Posts Tagged ‘Sugar-free’

Amazing Sugarless Date Squares

What I usually find with date squares is that they are too sweet. So I have made my own version which are less sweet and taste even better. Find it hard to stop at only one.

DATE SQUARES Wheat-Free

date sqares

Ingredients:
1 large apple finely chopped
2 cups dates, chopped
1 cup water
Juice of ½ lemon
½ cup vegetable fat or butter
1/3 cup rice syrup
1 tsp. salt
1 ¾ cups rolled oats
¼ cup potato flour
¾ cup Brown Rice flour

Directions:
1.   Simmer apple water till soft.
2.   Add dates and simmer till soft.
3.   Mash well.
4.   Add lemon juice and set aside.
5.   In a separate bowl, mix vegetable fat, rice syrup and salt.
6.   First add flour; mix in.
7.   Then add oats, mix well.
8.   Pat 2/3 of the mixture into an 8 X 8 pan.
9.   Spread the date mixture on top of the oat mixture.
10.  Then sprinkle the other 1/3 of oat mixture on top of the dates.
11.  Lightly press down.
12.  Bake in preheated oven at 400º F. for 25 to 35 minutes.

Benefits of Dates:

  •  Dates are rich in natural fibers and lots of nutrients: calcium, sulfur, iron, potassium, phosphorous, manganese, copper, magnesium and many other trace nutrients.
  • They are easily digested so they are great for giving quick energy. 
  • Have been found to help in the growth of friendly bacteria in the intestines.
  • Studies have shown that they can be good for those with a weak heart.
  • Hear that they are good as a tonic for improving sex stamina and sterility.

Oatmeal Nutrition:

  • Oats have lots of manganese, are a very good source of selenium, vitamin B1, dietary fiber, magnesium, protein & phosphorus.
  • 1 bowl of oatmeal a day (3 grams of soluble oat fiber) typically lowers total cholesterol by 8-23%.
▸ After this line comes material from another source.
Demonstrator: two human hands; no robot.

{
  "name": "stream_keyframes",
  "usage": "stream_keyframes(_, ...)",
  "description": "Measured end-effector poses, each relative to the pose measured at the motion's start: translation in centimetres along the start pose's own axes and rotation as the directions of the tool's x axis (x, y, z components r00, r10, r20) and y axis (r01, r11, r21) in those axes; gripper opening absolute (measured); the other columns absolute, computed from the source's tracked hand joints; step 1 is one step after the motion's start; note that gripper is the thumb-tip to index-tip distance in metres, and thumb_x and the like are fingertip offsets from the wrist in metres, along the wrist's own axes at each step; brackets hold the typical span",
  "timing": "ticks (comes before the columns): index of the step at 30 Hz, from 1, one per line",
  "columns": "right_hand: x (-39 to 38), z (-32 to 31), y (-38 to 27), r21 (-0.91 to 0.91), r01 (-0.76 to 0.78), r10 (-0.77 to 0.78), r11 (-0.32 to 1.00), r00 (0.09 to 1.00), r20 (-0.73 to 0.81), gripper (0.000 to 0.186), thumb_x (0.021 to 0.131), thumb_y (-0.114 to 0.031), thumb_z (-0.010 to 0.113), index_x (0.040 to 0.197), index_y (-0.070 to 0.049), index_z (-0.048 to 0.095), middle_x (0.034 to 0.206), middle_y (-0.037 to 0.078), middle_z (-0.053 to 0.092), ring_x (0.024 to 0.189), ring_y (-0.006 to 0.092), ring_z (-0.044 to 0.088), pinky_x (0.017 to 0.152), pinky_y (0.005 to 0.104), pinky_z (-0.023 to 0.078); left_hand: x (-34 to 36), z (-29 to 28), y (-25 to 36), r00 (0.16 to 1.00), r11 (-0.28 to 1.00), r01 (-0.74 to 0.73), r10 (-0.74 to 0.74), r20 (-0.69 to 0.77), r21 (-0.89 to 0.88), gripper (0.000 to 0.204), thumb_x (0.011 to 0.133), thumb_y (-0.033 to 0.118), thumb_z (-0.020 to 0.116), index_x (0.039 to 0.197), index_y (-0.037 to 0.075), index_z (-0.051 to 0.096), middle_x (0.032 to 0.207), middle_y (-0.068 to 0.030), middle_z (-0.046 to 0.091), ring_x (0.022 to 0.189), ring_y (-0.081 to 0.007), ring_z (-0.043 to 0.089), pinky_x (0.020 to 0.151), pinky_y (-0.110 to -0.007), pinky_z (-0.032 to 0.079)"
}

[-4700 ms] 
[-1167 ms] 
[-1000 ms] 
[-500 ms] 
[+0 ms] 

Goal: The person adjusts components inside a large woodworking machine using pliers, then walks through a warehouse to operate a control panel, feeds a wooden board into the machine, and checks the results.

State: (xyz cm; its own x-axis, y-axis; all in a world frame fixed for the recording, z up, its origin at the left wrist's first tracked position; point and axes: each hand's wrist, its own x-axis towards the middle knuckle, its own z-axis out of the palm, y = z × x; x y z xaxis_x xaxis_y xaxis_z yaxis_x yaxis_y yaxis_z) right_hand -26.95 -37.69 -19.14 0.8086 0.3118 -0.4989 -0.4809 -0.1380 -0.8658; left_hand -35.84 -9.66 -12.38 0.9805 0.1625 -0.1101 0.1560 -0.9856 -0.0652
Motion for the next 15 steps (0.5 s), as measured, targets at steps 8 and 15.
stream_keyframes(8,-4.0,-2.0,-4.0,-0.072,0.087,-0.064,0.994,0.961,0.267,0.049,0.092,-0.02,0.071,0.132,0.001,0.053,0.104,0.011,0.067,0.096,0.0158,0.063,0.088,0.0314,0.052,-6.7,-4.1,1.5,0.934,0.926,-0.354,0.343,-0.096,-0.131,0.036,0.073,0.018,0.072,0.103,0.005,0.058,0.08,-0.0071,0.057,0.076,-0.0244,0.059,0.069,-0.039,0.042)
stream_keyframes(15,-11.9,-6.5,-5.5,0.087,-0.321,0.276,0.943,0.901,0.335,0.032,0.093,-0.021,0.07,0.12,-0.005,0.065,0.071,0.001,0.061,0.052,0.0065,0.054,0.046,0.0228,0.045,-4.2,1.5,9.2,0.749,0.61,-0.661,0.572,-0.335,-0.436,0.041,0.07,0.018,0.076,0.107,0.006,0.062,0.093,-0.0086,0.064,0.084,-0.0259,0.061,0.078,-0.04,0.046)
Hermit Cookies – Gluten Free

As I had promised to share this recipe right away I am posting it before I normally would. These have a dryer texture then the ones with wheat in them and I will be fine tuning this recipe. We will post below this one the Wheat Hermits soon.  Both cookies are not overly sweet which is why we like them.
 

Hermits

Ingredients:
¾ vegetable fat
4 tbsp sucanat
1 tbsp molasses
¼ tsp stevia
4 tbsp soy flour
1 cup water
1 cup white rice flour
¾ cup brown rice flour
¼ cup potato flour
2 tsp baking powder
1 tsp salt
2 tsp cinnamon
½ tsp nutmeg
¼ tsp cloves
¾ cup walnuts
¾ cup sultanas

Directions:
1.    Preheat oven to 400 F.
2.    Combine butter, sucanat, stevia, and molasses until creamy.
3.    Stir in soy flour and water
4.    Then mix in other flours, baking powder, salt, and spices.
5.    Mix in fruit and nuts.
6.    Roll into 1 inch balls and flatten with a fork on a greased baking sheet.
7.    Bake for 10 to 15 minutes.

Cinnamon is one of the oldest known spices. The darker the cinnamon the better it is.

Benefits of Cinnamon:
•    In traditional Chinese medicine, cinnamon is used for colds, nausea, diarrhea, and painful menstrual periods.
•    It can improve energy, vitality, and circulation.
•    Recent studies have shown that cinnamon maybe have a beneficial effect on blood sugar.

Special Vegetarian Dinner

This special occassion vegetarian dinner is easy to prepare and a balanced meal in terms of acid/alkaline and food combining.  The most time consuming is the nut loaf but it is so delicious that it is worth it and does not take as much time as cooking a turkey.  Also, it is full of protein from all of the nuts and seeds…even my non-vegetarian friends and family like it.

vegetables

NUT LOAF

Ingredients:
½ cup cashews
½ cup almonds
10 almonds for decoration
2/3 cup sunflower seeds
1/3 cup pumpkin seeds
½ cup walnuts (chopped)
1 cup short grain brown rice
1/3 cup soya flour
4-6 tbsp soya sauce
1 onion
2 pieces of celery
¼ cup water
2 tsp basil
2 tsp. marjoram
2 tbsp flax meal

Directions:
1.    Lightly roast cashews, almonds, sunflower seeds and pumpkin seeds in the oven.
2.    Chop and sauté onion and celery.
3.    Chop all the nuts and seeds.
4.    Mix all the ingredients together and moistening with water.
5.    Pat mixture into a well-oiled bread tin.
6.    Decorate top with 10 almonds and line bottom of tin with grease proof paper.
7.    Bake at 350 degrees for 25-35 minutes.
Serve with mushroom or onion gravy.
   
Usually the problem with cranberry sauce is that it is full of sugar. Here is my version of the popular Cranberry Sauce without any sugar which is no easy thing when is comes to cranberries as they are so tart
Cranberry Sauce (sugar free)

Ingredients:
1 Package whole, organic cranberries (fresh, not frozen)
1 Organic Apple, cored and chopped
1 Cup Apple juice
1/4 Cup Organic, Brown Rice Syrup
1 tsp Stevia (Sunny Dew is best)
Pinch of salt

Directions:
1.    Put all ingredients into a sauce pan and let simmer for a few moments.
2.    Remove and let cool.
3.    Taste and add more Stevia or Brown Rice Syrup if you like it sweeter.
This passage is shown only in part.